Furthermore, after executing the Hot Spare Operation, the RAID generally disconnects the failed disk from the system. Consequently, the RAID has no tolerance for recovering another disk failure until a new spare disk is attached. If another failure occurs before the attaching, that failure causes an irretrievable data loss.
Accordingly, it is an object of the present invention to provide a system and method for executing preventive maintenance of the conventional storage array system to achieve higher reliability.
A storage array system, consistent with the present invention, comprises a plurality of data storage devices for storing data and a control unit for controlling input and/or output operations of the plurality of data storage devices. The control unit includes means for storing a history of self recovered errors for each of the plurality of data storage devices, means for calculating an error rate of each of the plurality of data storage devices on the basis of the history of errors, and means for judging a reliability of operation of each of the plurality of data storage devices from the error rate.
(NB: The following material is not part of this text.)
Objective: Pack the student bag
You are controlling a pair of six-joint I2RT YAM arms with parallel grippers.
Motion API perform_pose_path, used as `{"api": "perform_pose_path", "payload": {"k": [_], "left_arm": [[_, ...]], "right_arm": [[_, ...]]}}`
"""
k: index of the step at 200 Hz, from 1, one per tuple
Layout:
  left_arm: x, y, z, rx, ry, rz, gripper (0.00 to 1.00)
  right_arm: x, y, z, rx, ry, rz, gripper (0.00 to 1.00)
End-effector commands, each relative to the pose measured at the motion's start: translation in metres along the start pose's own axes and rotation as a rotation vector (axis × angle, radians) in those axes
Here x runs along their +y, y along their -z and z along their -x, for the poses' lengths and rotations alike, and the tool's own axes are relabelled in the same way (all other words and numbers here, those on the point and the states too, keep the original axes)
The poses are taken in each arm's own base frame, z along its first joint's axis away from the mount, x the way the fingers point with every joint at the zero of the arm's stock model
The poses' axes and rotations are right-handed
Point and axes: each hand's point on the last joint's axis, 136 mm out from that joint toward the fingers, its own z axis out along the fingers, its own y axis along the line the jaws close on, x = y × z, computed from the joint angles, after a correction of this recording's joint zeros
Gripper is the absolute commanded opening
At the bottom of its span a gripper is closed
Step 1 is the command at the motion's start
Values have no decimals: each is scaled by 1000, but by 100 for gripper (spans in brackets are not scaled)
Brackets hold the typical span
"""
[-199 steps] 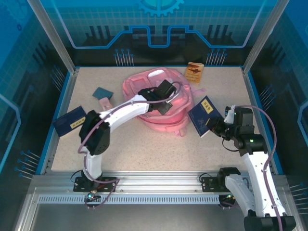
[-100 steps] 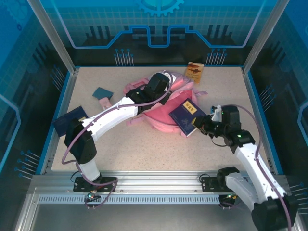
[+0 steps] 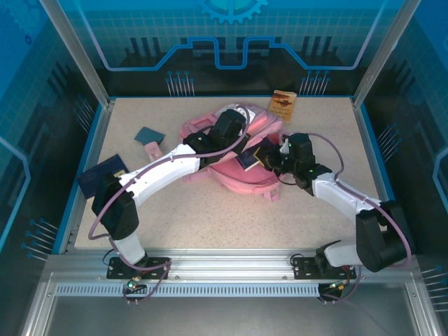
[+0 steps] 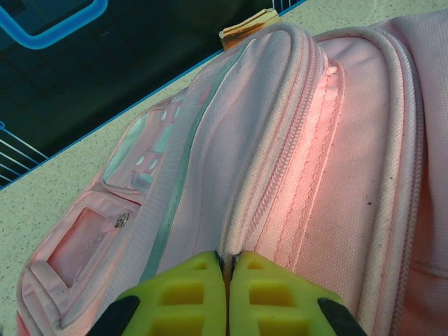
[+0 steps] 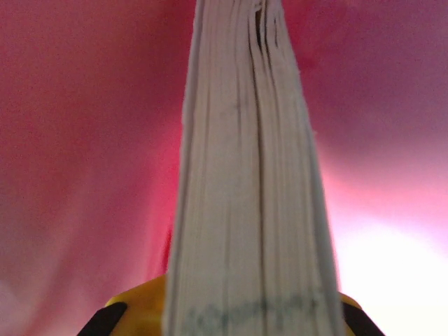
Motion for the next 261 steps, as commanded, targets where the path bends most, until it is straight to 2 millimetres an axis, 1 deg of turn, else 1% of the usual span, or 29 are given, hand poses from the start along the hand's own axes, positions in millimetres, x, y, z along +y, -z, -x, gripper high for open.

A storage array system, consistent with the present invention, comprises a plurality of data storage devices for storing data, a spare storage device for replacing one of the plurality of data storage devices, and a control unit for controlling input and/or output operations of the plurality of data storage devices and the spare storage device. The control unit includes means for storing a history of self recovered errors for each of the plurality of data storage devices, means for calculating an error rate of each of the plurality of data storage devices on the basis of the history of errors, means for judging a necessity to execute preventive maintenance of each of the plurality of data storage devices from the error rate, and means for executing the preventive maintenance.